Jim Morrison - catarse e drama edipiano em The End

Testar os limites da realidade, a expressão que Jim Morrison utilizava como um mantra! A alquimia musical da banda norte-americana dos anos 60, The Doors, criou um estilo único e inimitável. A fusão de Rock com poesia, adicionando uma dose de teatro e outra de cinema. Com uma sonoridade estranha, extática e sinistra, todos os quatro integrantes da banda tinham consciência do poder que a música possui de despertar os sentimentos e afetar as emoções.

As teorias sobre confronto, do surrealista francês Artaud, exerceram profunda influência sobre a obra do The Doors, bem como sobre as performances de Jim. Na tese ‘O teatro e seu duplo’, Artaud reflete sobre como a arte dramática consegue levar o espectador a uma espécie de catarse. A intenção é aterrorizar o espectador até que ele desperte, fazer com que este perceba que antes estava morto e que após a experiência venha o despertar. Para Aristóteles, um dos fundadores da filosofia ocidental, CATARSE é a purificação da alma através de uma descarga emocional provocada pelo drama.
A transformação que Morrison consegue proporcionar, é a mesma descrita por Aristóteles: “Os festivais de mistério são eventos inesquecíveis, projetam suas sombras sobre toda a vida futura das pessoas criando experiências que transformam a existência.” Na descrição do historiador grego e filósofo platônico, Plutarco: “Vagando perdido na escuridão, por caminhos assustadores que não levam a lugar algum, e então diante do fim de todas as coisas terríveis, pânico e espanto (...) o iniciado se liberta, fica livre de toda a escravidão e segue vagando, celebrando o festival com outras pessoas puras e sagradas e olha com superioridade para os não iniciados”.
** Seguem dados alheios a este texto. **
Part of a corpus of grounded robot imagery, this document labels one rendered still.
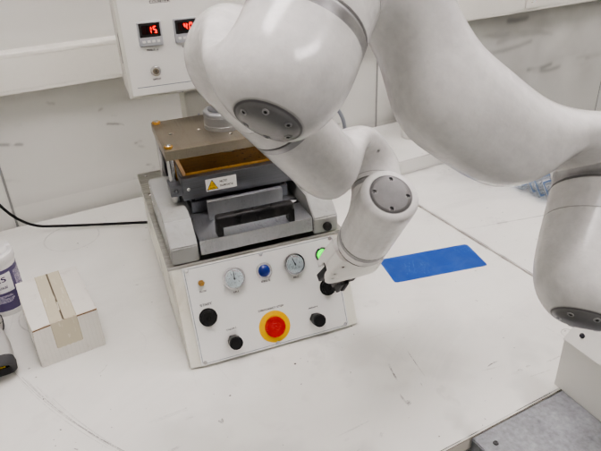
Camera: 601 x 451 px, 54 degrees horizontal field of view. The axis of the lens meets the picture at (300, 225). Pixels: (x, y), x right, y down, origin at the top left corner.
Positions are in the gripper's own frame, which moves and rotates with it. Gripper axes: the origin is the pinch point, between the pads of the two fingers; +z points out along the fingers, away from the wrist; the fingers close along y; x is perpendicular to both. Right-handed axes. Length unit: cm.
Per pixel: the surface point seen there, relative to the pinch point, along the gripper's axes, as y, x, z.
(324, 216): -1.3, -13.1, -0.6
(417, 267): -26.2, -5.1, 19.9
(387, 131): -56, -66, 57
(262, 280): 12.8, -5.4, 5.0
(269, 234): 10.0, -12.2, 0.2
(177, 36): 17, -56, -8
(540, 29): -132, -95, 50
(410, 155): -53, -49, 45
Jim estava ciente de que por mais aterrorizante que possa ser, é através do confronto com o medo, que se alcança a liberdade. Após enfrentar o medo, você se liberta! O herói de Dante em sua jornada precisou atravessar o “Bosque Sombrio”. O objetivo é se conectar a vida confirmando a existência, atravessar o inferno para chegar ao paraíso. Morrison nos conduz a uma espécie ímpar de ritual! Abrir portas para outras dimensões, até então desconhecidas ou apenas adormecidas...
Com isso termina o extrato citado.